(INFORMATION SHOWN Opens)

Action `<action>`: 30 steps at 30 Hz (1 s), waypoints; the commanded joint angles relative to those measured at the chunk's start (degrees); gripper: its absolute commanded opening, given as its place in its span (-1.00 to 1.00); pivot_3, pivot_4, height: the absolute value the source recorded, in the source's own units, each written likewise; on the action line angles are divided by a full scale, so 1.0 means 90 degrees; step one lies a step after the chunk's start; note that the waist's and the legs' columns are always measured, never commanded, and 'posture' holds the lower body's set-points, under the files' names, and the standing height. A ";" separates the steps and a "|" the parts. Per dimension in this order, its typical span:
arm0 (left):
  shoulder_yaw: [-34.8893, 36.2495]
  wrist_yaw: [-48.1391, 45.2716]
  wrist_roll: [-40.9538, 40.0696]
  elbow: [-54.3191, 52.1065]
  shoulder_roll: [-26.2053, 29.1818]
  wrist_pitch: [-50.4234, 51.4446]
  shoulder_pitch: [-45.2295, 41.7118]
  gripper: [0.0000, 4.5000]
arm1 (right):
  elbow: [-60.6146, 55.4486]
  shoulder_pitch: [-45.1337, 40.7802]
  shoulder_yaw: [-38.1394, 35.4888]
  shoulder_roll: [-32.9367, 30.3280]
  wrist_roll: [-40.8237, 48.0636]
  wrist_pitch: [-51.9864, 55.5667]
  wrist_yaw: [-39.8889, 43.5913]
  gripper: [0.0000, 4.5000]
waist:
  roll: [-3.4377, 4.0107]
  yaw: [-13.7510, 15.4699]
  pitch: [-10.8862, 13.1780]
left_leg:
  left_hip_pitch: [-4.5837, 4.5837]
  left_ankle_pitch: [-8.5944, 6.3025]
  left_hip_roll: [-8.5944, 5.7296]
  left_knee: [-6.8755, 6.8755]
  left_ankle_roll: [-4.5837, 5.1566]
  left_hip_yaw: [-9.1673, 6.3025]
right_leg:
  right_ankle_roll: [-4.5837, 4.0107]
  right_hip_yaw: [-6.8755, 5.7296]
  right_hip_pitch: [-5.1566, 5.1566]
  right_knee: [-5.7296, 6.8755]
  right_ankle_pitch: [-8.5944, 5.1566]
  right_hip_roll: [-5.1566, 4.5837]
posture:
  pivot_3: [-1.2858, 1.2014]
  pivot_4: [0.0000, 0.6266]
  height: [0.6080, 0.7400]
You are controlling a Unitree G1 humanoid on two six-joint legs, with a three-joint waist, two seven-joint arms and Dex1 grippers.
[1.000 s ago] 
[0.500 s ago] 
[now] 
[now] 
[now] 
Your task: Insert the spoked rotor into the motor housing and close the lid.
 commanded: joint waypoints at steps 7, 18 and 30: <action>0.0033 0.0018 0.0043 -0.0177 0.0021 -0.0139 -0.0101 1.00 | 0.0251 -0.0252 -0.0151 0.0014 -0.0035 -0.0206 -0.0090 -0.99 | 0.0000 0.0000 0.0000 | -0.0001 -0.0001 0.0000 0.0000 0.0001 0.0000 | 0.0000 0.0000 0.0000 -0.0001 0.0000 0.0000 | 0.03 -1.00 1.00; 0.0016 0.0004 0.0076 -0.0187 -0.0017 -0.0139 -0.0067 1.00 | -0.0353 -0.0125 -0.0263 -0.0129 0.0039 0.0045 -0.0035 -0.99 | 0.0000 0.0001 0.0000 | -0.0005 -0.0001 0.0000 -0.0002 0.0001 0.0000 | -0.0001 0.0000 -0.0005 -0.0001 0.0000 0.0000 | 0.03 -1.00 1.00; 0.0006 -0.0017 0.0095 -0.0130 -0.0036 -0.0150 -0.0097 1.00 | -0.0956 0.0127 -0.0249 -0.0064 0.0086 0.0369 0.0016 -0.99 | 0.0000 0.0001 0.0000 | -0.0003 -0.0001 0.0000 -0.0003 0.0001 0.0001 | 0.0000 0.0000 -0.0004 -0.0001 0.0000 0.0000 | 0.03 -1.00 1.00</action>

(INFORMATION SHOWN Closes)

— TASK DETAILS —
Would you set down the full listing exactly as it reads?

— THE ANSWER —
Action `<action>`: 30 steps at 30 Hz (1 s), waypoints; the commanded joint angles relative to those measured at the chunk's start (degrees); gripper: its absolute commanded opening, given as its place in its span (-1.00 to 1.00); pivot_3, pivot_4, height: the absolute value the source recorded, in the source's own units, each written likewise; on the action line angles are divided by a full scale, so 1.0 means 90 degrees; step one lies a step after the chunk's start; note that the waist's and the legs' columns are always measured, never commanded, and 'posture' holds the lower body's set-points, under the files' names, and the standing height. A ";" separates the steps and a "|" the parts. Per dimension in this order, its typical span:
arm0 (left):
  shoulder_yaw: [-34.8893, 36.2495]
  wrist_yaw: [-48.1391, 45.2716]
  wrist_roll: [-40.9538, 40.0696]
  elbow: [-54.3191, 52.1065]
  shoulder_roll: [-26.2053, 29.1818]
  wrist_pitch: [-50.4234, 51.4446]
  shoulder_pitch: [-45.2295, 41.7118]
  gripper: [0.0000, 4.5000]
arm1 (right):
  elbow: [-60.6146, 55.4486]
  shoulder_pitch: [-45.1337, 40.7802]
  shoulder_yaw: [-38.1394, 35.4888]
  shoulder_roll: [-32.9367, 30.3280]
  wrist_roll: [-40.8237, 48.0636]
  wrist_pitch: [-51.9864, 55.5667]
  wrist_yaw: [-39.8889, 43.5913]
  gripper: [0.0000, 4.5000]
waist:
  roll: [-3.4377, 4.0107]
  yaw: [-13.7510, 15.4699]
  pitch: [-10.8862, 13.1780]
left_leg:
  left_hip_pitch: [-4.5837, 4.5837]
  left_ankle_pitch: [-8.5944, 6.3025]
  left_hip_roll: [-8.5944, 5.7296]
  left_knee: [-6.8755, 6.8755]
  left_ankle_roll: [-4.5837, 5.1566]
  left_hip_yaw: [-9.1673, 6.3025]
right_leg:
  right_ankle_roll: [-4.5837, 4.0107]
  right_hip_yaw: [-6.8755, 5.7296]
  right_hip_pitch: [-5.1566, 5.1566]
  right_knee: [-5.7296, 6.8755]
  right_ankle_pitch: [-8.5944, 5.1566]
  right_hip_roll: [-5.1566, 4.5837]
posture:
  pivot_3: [-1.2858, 1.2014]
  pivot_4: [0.0000, 0.6266]
  height: [0.6080, 0.7400]
You are controlling a Unitree G1 humanoid on two six-joint legs, with a three-joint waist, two seven-joint arms and Dex1 grippers.
[1.000 s ago] 
[0.500 s ago] 
[now] 
[now] 
[now] 
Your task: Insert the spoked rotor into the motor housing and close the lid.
 commanded: joint waypoints at steps 7, 18 and 30: <action>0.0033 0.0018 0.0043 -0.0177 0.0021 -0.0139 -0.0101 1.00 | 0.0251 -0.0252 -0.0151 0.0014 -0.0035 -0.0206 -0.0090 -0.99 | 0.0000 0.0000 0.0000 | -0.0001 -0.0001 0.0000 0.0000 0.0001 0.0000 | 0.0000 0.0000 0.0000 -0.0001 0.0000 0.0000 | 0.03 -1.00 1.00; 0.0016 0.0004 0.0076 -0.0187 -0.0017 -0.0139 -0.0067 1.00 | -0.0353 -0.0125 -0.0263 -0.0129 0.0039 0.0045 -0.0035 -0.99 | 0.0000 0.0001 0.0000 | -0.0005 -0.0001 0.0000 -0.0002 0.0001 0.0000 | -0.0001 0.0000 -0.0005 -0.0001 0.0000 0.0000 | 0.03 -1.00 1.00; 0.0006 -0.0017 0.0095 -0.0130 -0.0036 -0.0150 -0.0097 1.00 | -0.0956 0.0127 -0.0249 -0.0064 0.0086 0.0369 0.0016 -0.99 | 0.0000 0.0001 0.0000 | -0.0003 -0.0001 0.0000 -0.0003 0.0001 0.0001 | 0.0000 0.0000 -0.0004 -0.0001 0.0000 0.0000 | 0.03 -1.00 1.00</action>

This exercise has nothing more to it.